Dept. of Biomed. Eng., Montreal Heart Inst., Que.
IEEE Trans Med Imaging. 1991;10(3):284-9. doi: 10.1109/42.97577.
The utility of low-energy photons can be investigated using statistical and physical models. Holospectral imaging exploits the correlation between energy frames to optimize primary photon representation. A relationship between energy frames can be established by the physical description of low-energy photons (or events). It is shown that those events not only build an image with fortuitous correlation with the on-peak image but, in some cases, they are spatially indistinguishable from primary photons.
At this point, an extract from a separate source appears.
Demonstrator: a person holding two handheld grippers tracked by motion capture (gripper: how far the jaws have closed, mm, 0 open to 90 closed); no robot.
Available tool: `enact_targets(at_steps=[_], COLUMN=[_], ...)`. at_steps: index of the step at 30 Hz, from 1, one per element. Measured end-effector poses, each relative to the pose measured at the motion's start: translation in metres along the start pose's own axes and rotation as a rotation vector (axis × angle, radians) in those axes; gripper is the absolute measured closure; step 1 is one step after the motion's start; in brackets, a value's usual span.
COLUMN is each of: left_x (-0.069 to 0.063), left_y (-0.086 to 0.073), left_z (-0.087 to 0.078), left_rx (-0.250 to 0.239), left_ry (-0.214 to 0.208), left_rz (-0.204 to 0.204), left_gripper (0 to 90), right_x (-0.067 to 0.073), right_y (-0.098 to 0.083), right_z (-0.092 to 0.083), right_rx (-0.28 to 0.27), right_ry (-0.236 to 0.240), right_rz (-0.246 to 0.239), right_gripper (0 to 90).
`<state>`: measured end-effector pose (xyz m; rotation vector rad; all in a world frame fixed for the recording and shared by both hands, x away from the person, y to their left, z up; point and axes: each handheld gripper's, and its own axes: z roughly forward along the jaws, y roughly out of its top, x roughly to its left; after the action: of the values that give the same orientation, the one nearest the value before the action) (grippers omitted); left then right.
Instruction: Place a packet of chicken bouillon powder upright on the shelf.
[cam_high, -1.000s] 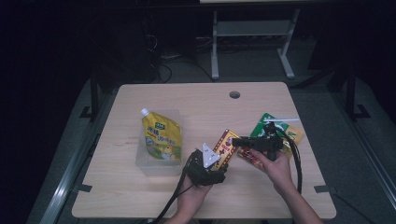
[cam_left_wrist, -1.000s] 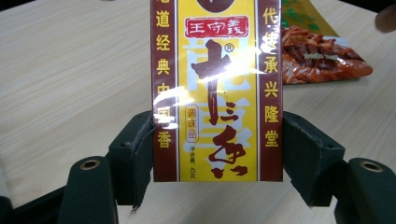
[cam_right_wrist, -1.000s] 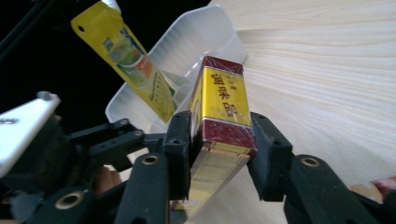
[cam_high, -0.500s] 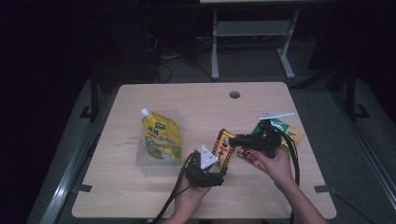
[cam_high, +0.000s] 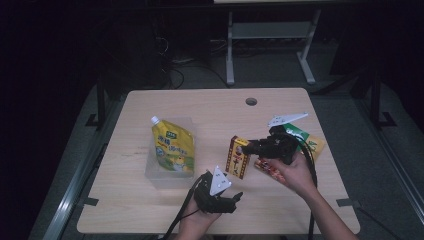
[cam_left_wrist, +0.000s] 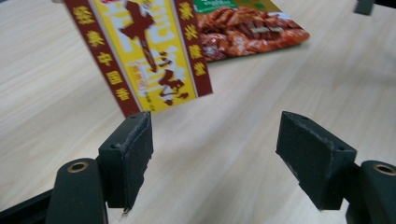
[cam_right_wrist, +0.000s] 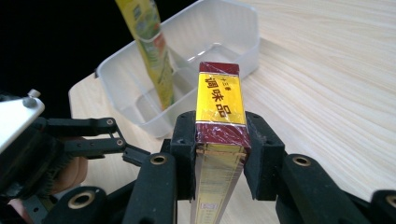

Similarly, it is possible to show that an important proportion of the events detected at the primary energy are in fact distributed in more than one pixel and, consequently, are misplaced and should be rejected from the imaging process. The authors introduce the rationale for statistical and physical approaches and explain the various categories of photons considered in this study. Monte Carlo simulations were used to establish the rate of occurrence of each photon path.
低能光子的应用可以通过统计和物理模型进行研究。全谱成像是利用能谱之间的相关性来优化原始光子的表示。可以通过对低能光子(或事件)的物理描述来建立能谱之间的关系。结果表明,这些事件不仅与峰值图像有偶然的相关性,而且在某些情况下,它们在空间上与原始光子无法区分。同样,可以证明在原始能量下检测到的事件中,有相当一部分实际上分布在多个像素中,因此它们是错位的,应该从成像过程中被剔除。作者介绍了统计和物理方法的基本原理,并解释了本研究中考虑的各种光子类别。蒙特卡罗模拟用于确定每条光子路径的发生概率。